The 6 Most Jawdropping Feats of Strength in the Bible

feats of strength final

The Marvel Studio’s film, The Avengers, depicts superheroes capable of lifting tanks, destroying cities, and generally disobeying every law of physics known to man. But little does the world know that these superheroes have archetypes that have precedence in Ancient Israel, during the days of King David and the like. Think the Bible is all about love and rainbows and hugs? Think again! Get ready to discover the 6 most jaw-dropping feats of strength in the Bible!

#6. Eleazar just can’t let go of how many Philistines he killed.

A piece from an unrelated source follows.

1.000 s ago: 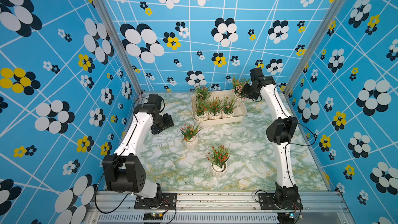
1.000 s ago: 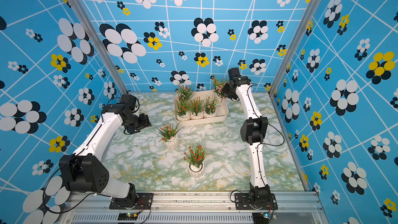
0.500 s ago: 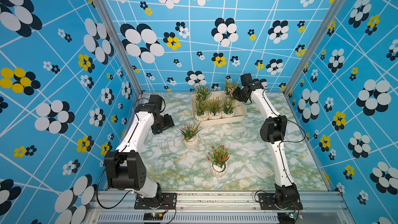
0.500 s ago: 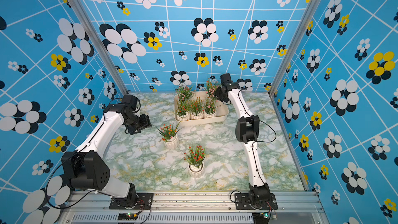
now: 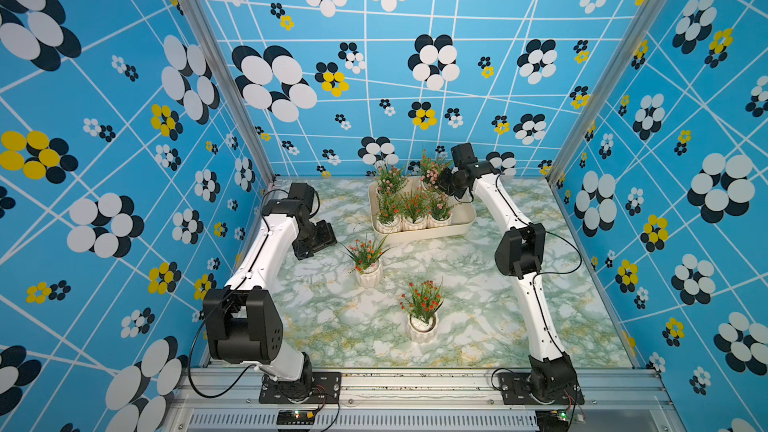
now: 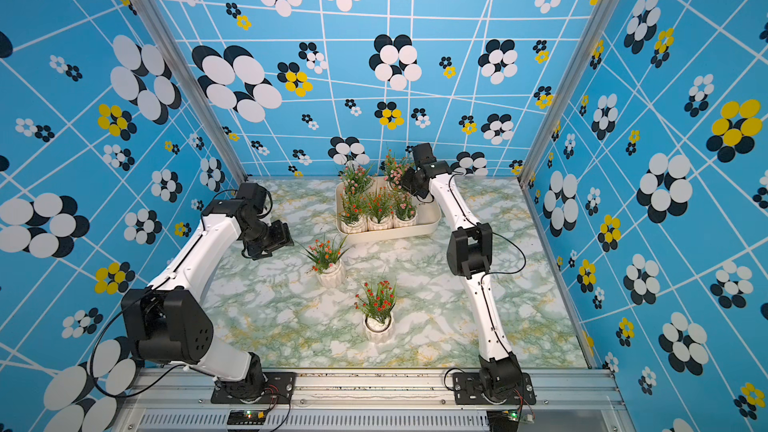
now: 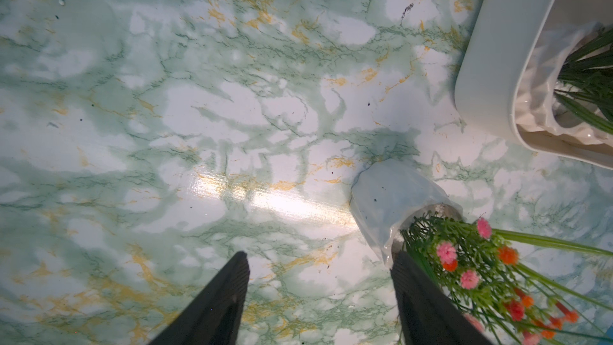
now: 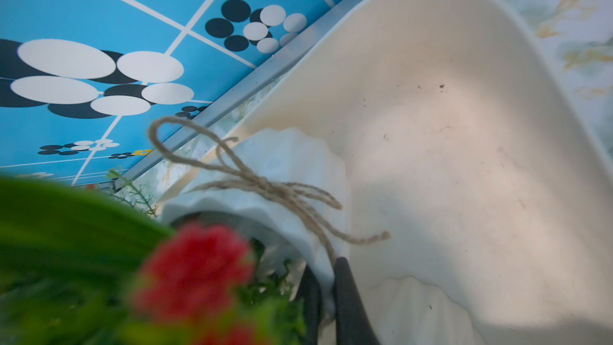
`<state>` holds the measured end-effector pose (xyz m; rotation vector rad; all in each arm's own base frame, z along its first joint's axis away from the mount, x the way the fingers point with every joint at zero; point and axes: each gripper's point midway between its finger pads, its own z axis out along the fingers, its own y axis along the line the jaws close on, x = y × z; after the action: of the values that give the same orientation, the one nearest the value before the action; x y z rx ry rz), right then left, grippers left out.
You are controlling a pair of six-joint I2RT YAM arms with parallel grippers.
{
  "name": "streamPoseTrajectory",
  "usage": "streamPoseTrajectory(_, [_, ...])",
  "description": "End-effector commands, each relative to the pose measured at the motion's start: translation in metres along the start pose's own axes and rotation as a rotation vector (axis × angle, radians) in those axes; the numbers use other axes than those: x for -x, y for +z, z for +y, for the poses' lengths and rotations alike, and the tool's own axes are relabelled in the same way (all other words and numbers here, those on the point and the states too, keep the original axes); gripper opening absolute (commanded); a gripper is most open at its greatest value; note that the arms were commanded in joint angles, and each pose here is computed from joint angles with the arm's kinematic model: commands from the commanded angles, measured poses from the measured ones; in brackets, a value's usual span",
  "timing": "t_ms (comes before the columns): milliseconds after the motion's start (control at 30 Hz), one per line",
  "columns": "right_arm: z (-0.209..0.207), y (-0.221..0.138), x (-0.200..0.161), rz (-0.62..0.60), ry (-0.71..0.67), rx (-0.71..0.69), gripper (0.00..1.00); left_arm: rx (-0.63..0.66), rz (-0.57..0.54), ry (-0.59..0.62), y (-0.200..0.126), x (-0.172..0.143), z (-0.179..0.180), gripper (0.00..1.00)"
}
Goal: Put the potted gypsophila into the storage box
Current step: Place the baby's breath potted plant at the storage box.
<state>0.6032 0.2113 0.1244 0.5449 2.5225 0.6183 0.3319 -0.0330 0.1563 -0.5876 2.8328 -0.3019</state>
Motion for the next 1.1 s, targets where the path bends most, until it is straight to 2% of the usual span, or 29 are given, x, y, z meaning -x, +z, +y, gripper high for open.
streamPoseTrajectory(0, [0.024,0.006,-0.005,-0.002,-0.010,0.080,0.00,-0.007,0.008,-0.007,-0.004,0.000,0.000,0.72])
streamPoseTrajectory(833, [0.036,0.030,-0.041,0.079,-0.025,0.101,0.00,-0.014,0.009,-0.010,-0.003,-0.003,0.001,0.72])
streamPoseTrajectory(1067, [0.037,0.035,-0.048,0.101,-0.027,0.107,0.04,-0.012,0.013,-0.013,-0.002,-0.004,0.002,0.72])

And after him was Eleazar the son of Dodo the Ahohite, one of the three mighty men with David when they defied the Philistines that were there gathered together to battle, and the men of Israel were gone away: He arose, and smote the Philistines until his hand was weary, and his hand clave unto the sword: and the LORD wrought a great victory that day; and the people returned after him only to spoil.- 2nd Samuel 23:9-10

Eleazar was considered one of David’s top three guys when something had to be killed, annihilated or pulverized. Along with Adino and Shammah, Eleazar was a ferocious warrior who earned a reputation as a killing-machine. His claim to fame is that during a battle with the Philistines, Eleazar slew so many of the enemy that by the end of the day he couldn’t let go of his sword.

Probably this sword.

Probably this sword.

Literally. Like, he had been gripping his weapon so tightly as he rained a death storm of Biblical justice on God’s enemies that his fingers had to be pried from the handle. Apparently, he was rather terrifying in his maelstrom of destruction because the rest of the army left him there. They took one look at Eleazer in all his battle-rage and said, “Um, no,” thereby demonstrating the first labor strike in history. They only returned after the battle, presumably once Eleazar had killed pretty much everyone.

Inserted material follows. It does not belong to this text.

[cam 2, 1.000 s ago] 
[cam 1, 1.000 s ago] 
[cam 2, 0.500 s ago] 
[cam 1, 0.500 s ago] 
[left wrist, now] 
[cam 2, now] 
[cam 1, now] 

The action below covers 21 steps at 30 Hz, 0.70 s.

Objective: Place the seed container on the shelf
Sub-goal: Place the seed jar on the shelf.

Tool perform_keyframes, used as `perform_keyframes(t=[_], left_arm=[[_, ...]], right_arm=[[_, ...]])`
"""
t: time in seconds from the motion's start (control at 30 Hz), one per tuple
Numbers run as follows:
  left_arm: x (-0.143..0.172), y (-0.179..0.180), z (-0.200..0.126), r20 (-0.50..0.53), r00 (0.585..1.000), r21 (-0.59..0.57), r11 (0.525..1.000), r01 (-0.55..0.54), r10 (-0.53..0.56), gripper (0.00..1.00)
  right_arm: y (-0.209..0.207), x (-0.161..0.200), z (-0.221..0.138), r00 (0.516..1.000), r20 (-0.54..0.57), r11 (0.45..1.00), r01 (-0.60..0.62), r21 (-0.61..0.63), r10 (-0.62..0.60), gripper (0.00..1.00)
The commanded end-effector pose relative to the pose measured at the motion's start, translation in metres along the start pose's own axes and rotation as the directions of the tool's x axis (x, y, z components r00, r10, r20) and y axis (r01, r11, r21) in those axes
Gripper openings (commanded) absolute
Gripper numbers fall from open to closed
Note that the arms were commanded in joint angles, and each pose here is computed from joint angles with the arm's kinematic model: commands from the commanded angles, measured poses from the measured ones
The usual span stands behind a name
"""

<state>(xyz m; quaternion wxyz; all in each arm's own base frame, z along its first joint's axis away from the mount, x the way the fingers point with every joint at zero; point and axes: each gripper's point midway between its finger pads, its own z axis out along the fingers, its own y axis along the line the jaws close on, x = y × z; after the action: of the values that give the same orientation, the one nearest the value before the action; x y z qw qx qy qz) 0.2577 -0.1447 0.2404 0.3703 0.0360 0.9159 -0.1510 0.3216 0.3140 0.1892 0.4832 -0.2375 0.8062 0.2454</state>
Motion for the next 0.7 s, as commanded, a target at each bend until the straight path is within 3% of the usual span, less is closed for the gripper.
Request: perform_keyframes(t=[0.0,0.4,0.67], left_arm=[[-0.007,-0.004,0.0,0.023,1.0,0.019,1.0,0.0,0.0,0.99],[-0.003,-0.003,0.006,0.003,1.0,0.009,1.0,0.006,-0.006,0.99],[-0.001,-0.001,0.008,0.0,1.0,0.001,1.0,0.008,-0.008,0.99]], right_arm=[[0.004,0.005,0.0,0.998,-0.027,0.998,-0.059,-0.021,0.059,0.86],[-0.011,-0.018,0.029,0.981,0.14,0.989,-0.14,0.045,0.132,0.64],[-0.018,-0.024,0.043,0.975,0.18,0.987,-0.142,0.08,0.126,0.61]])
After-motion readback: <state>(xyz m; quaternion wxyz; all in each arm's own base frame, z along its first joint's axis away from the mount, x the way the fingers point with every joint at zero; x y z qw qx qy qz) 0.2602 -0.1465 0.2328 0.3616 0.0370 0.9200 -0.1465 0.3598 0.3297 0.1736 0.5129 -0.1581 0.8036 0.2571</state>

#5. Benaiah kills two lionlike men of Moab, a lion with his bare hands, and an Egyptian.

 And Benaiah the son of Jehoiada, the son of a valiant man, of Kabzeel, who had done many acts, he slew two lionlike men of Moab: he went down also and slew a lion in the midst of a pit in time of snow. -2nd Samuel 23:20

Benaniah actually did several seriously manly things including killing two “lionlike men of Moab”, slaying a lion with his bare hands and killing a massive Egyptian man with his own spear. The lionlike men of Moab, we can only assume, were terrifying.

Lionlike man of Moab shortly before Benaniah happened.

Just an average Moabite. Nothing to see here.

Given the undeniable fact that these guys were 10 feet of pure feral rage, it’s only fitting that we salute Benaniah for his hands down manliness in destroying these ferocious creatures. But hey! Wrestling a lion in a snowy pit is no walk in the park either! Benaniah had some real guts to do the things he did, and considering that he’s placed along side the guy who shishkabobbed 800 guys in a day (see #3), we can infer that his feats of strength were nothing less than super-manly.

#4. David’s Three Mighty Men fight their way through an army for a drink of water.

And the three mighty men brake through the host of the Philistines, and drew water out of the well of Bethlehem, that was by the gate, and took it, and brought it to David: nevertheless he would not drink thereof, but poured it out unto the LORD.  -2nd Samuel 23:16

Imagine you’re sitting in camp, playing poker with the boys, knocking back a cold one…suddenly, the boss comes outside and happens to mention that he’d REALLY like a fresh drink of water from the good ol’ Bethlehem Well. Hearing that, the three mighty men decided that they needed to get the boss that drink of water!

Water.

Water.

So, casual as can be, they stroll into the Philistine camp, killing every soldier that stands in the way of their mission. When they got back, David just about fell out of his chair.

“You did WHAT?”

“We got you some water…you know from the well inside the enemy camp, surrounded by a thousand heavily armed men. No big deal.”

Instead of drinking the water, David poured it out as an offering to the Lord as such an act of love and devotion could only be responded to with worship to God. Which actually is incredibly manly in of itself.

#3. Adino the Tachmonite vanquishes 800 men in a single day.

The Tachmonite that sat in the seat, chief among the captains; the same was Adino the Eznite: he lift up his spear against eight hundred, whom he slew at one time.- 2nd Samuel 23:8

Adino was the head honcho of David’s band of three mighty men. Clearly, he fought hard to earn that title because no less than 800 men fell by his hand. One day in battle, he decided to open a massive can of good ol’ fashioned rage and killed 800 Philistines with his spear.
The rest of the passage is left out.